* [Work to be completed] Lines of the records that hold the word "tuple" are to be counted; give the number and nothing more.

┌──

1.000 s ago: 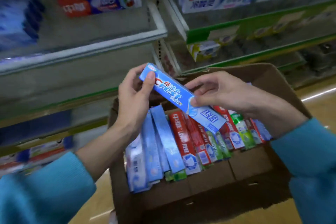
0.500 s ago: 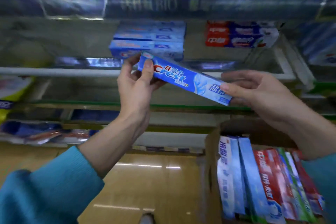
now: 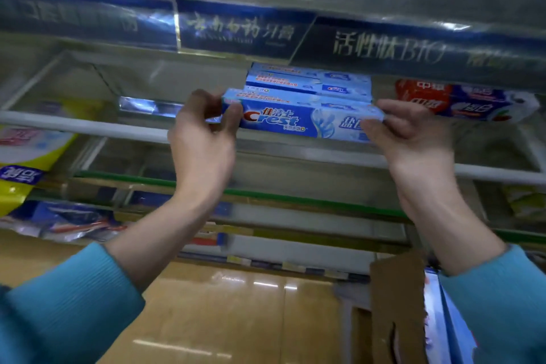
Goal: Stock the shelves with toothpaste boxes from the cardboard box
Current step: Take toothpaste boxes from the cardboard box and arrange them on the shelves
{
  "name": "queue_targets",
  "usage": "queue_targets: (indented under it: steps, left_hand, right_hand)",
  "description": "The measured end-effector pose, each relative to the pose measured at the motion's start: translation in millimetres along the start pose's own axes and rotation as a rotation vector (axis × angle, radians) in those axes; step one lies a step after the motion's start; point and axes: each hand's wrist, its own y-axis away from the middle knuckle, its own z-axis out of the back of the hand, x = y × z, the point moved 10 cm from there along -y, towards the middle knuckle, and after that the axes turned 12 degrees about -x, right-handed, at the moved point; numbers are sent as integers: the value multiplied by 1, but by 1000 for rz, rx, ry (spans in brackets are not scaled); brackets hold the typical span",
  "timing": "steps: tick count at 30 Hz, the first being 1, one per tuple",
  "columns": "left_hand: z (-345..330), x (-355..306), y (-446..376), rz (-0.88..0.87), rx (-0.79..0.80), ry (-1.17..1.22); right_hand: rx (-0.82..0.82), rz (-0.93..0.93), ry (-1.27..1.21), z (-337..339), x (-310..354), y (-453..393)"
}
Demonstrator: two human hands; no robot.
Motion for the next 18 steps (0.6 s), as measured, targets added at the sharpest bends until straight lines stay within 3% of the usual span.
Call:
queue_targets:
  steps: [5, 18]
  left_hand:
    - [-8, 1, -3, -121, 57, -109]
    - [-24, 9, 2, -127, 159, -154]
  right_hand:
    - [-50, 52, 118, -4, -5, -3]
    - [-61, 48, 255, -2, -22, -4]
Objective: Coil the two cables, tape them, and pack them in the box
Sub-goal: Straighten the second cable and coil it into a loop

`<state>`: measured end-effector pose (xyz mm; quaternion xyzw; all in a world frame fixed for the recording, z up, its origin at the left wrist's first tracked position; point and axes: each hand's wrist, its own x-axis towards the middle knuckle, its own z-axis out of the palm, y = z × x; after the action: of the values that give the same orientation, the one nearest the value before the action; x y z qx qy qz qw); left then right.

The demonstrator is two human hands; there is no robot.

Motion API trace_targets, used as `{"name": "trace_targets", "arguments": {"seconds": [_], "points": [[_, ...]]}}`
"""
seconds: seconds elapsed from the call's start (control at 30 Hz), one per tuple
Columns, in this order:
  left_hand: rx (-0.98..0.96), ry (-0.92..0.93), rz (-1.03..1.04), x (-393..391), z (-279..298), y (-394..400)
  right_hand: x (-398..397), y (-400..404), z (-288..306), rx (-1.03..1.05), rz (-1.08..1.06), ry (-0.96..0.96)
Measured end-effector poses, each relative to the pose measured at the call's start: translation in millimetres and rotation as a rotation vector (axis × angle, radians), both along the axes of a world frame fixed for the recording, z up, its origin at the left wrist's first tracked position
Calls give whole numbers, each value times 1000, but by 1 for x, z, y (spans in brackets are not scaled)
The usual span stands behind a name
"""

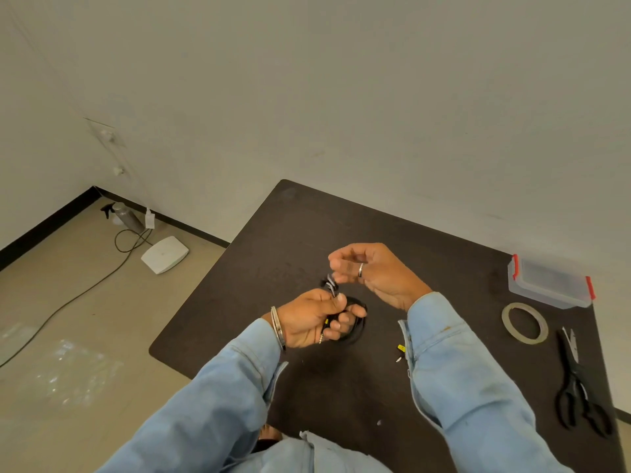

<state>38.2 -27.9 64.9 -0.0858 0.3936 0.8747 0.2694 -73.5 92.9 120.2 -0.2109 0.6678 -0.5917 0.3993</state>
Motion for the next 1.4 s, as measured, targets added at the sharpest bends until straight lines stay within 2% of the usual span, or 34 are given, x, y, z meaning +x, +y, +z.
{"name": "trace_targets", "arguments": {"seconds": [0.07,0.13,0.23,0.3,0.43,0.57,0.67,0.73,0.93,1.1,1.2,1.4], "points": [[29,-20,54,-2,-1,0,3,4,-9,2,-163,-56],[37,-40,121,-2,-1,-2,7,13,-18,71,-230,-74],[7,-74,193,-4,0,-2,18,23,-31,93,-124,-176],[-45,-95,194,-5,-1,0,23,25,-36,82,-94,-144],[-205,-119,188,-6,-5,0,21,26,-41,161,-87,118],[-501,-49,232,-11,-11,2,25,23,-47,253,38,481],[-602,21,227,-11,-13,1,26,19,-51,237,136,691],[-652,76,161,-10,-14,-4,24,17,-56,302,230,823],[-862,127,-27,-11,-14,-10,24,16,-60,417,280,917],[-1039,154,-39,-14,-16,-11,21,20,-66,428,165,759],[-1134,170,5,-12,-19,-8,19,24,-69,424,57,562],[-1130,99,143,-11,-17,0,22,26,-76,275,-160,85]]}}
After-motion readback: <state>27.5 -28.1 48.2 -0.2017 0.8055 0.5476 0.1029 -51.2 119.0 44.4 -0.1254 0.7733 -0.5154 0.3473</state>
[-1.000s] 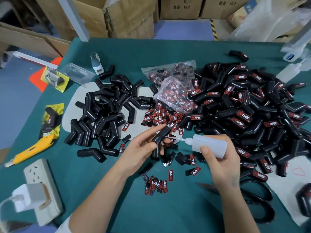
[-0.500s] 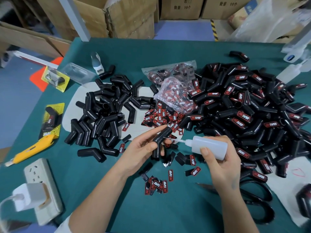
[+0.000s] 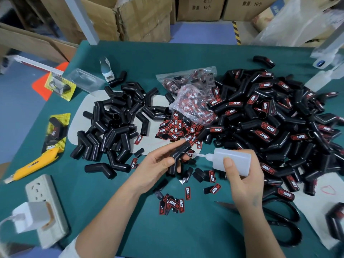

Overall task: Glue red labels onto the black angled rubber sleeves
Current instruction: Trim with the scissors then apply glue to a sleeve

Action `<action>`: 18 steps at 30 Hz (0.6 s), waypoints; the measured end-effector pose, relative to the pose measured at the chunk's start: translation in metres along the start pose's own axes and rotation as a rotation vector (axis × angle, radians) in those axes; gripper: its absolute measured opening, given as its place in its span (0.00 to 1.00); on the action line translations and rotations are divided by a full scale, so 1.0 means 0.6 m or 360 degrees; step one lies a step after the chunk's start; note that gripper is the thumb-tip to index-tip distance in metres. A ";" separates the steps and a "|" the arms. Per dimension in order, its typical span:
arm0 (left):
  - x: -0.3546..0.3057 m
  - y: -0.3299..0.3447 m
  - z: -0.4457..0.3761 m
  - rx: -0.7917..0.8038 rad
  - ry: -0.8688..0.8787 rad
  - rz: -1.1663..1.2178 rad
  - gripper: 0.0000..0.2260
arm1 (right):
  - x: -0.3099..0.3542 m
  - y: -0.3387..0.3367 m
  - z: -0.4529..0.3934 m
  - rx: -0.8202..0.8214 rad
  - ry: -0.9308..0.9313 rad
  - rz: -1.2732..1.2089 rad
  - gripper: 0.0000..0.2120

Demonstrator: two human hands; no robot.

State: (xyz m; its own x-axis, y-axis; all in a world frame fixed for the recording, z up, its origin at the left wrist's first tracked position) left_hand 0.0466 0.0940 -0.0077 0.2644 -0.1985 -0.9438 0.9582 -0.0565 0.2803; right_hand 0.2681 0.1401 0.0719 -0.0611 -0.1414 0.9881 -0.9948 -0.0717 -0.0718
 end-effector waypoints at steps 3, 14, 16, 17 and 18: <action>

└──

* [Exercise output] 2